Het was een gewone dag in het ziekenhuis, ik was die dag werkzaam op de polikliniek Interne geneeskunde, en had op dat moment balie dienst.
Lekker rustig, dacht ik nog….
collega’s met lunchpauze, dus ik zat alleen in een bijna lege polikliniek ruimte.
Ineens hoor ik roepen ..”help zuster, mijn man wordt niet goed….”
Dan spring je achter de balie vandaan, sprint naar het echtpaar, en treft een man aan die, naar het lijkt, een epileptische aanval heeft. Zijn armen waren aan het verkrampen, en zijn ogen draaiden weg. Bij navraag bij de vrouw bleek dat hij geen epilepsie had, gebruikt hij medicijnen ..vroeg ik.., is hij bekend met een ziekte..? Mijn man heeft een pacemaker, vertelde mevrouw…

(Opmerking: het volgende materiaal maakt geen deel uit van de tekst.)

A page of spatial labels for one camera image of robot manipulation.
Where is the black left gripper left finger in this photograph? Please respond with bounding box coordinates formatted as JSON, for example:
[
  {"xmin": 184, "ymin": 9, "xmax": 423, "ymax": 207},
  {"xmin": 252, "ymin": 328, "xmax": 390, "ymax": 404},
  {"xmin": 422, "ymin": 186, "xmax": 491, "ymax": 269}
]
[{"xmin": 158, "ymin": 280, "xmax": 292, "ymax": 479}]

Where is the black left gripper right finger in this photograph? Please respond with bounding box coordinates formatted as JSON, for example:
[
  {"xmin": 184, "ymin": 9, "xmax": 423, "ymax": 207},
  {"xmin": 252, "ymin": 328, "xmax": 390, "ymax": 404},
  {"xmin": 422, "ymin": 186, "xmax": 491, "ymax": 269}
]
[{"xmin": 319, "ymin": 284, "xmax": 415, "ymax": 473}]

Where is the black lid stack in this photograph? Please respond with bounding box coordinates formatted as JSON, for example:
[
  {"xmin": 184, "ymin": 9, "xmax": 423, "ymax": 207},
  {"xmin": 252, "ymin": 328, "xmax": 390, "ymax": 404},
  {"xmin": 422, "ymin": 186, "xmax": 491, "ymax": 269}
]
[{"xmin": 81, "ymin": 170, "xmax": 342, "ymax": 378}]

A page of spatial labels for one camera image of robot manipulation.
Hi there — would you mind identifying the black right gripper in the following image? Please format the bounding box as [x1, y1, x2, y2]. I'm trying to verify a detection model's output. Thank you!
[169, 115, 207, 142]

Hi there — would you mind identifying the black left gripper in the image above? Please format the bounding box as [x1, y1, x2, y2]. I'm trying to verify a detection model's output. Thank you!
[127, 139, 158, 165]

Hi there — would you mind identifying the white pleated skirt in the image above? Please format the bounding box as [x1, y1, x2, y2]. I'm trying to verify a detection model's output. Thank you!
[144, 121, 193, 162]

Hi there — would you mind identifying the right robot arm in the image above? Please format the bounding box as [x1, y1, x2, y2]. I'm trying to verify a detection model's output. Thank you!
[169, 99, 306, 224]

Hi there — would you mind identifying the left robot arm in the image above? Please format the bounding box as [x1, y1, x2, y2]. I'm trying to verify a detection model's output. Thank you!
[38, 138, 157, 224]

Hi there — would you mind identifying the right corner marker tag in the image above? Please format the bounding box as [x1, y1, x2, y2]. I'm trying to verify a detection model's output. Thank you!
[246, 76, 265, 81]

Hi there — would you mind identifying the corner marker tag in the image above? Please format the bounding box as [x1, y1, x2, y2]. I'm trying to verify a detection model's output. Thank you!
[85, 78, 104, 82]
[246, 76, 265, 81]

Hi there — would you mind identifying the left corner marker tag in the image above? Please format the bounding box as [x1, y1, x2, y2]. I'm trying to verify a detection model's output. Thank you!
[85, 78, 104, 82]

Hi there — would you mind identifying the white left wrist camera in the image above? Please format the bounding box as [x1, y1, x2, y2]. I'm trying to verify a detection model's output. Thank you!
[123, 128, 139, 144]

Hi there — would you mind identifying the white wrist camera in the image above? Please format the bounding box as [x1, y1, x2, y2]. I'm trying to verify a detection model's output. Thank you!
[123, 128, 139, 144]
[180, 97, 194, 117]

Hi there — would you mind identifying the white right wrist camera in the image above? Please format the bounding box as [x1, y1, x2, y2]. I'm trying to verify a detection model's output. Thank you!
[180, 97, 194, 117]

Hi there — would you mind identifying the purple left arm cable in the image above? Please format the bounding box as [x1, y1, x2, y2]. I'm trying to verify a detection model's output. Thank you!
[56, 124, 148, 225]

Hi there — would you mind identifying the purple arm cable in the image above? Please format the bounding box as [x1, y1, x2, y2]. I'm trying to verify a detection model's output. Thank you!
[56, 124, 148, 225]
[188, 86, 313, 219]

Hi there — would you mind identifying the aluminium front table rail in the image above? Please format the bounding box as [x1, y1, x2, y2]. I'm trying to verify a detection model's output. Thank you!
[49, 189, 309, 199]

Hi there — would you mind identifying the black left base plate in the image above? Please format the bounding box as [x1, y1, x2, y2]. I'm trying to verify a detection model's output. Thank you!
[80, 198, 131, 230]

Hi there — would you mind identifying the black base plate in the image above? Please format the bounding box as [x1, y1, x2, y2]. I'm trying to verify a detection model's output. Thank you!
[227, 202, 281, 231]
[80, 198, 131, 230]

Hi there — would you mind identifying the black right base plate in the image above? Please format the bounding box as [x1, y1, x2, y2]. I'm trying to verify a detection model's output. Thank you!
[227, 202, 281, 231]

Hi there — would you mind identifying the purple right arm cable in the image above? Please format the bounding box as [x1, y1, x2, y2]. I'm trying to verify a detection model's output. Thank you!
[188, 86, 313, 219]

dat was schrikken, toen wist ik genoeg. Meneer was inmiddels al buiten bewustzijn aan het raken, en zijn kleur werd grijs, toen zwart rond de mond en lippen ..
Uiteraard volgens protocol gehandeld, en om een lang verhaal kort te maken, meneer kwam gelukkig weer bij bewustzijn. Hij hoefde uiteindelijk niet gereanimeerd te worden, zijn pacemaker had zijn werk gedaan.
Moraal van dit verhaal…het is niet altijd zoals het lijkt, laat je als hulpverlener niet teveel leiden door je eerste indruk.
Het leek een epileptische aanval, maar door acuut zuurstofgebrek gingen zijn armen verkrampen !!
Vraag altijd goed door, ook al denk je het al te weten wat er aan de hand is met het slachtoffer !
Handel vanuit de 5 hulpverleningsregels, dan kan je nooit iets over het hoofd zien of vergeten.
(Gelukkig is het na opname op de eerste hart hulp weer goed gekomen met meneer.)
Yolanda, doktersassistente & kader instructeur.